**TASK INSTRUCTIONS:**
May I have the line containing "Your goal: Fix" and every line after it through the end of the data, repeated exactly and with no other lines?

**DATA BLOCK:**

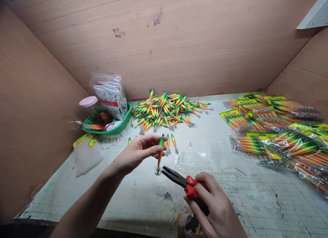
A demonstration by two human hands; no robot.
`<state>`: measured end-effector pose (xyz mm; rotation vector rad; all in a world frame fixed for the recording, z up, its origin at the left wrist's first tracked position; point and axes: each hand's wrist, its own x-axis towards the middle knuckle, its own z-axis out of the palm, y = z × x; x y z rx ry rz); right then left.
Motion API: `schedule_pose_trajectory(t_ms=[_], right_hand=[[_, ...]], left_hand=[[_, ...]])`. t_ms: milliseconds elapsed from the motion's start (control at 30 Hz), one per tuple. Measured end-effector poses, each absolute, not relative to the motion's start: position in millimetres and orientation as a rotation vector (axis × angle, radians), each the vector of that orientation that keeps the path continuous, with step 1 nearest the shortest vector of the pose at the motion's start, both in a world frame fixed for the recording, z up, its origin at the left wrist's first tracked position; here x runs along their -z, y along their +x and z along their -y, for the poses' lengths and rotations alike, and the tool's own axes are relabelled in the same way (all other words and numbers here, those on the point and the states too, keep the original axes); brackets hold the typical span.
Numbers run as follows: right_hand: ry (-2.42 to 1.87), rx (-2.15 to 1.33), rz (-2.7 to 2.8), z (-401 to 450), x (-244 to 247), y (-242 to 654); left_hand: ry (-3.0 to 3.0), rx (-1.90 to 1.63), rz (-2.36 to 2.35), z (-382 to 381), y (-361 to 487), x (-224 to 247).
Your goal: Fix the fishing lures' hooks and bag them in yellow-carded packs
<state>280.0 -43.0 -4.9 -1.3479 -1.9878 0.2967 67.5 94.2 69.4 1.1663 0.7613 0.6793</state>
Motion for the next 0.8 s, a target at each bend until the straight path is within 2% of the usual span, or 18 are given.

**EXERCISE RESPONSE:**
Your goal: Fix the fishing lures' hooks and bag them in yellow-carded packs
<state>280.0 -43.0 -4.9 -1.3479 -1.9878 0.2967 67.5 94.2 69.4 1.1663 0.7613 0.6793</state>
Motion for the next 0.8 s, a target at each bend until the straight path is within 2% of the usual span, or 18 are given.

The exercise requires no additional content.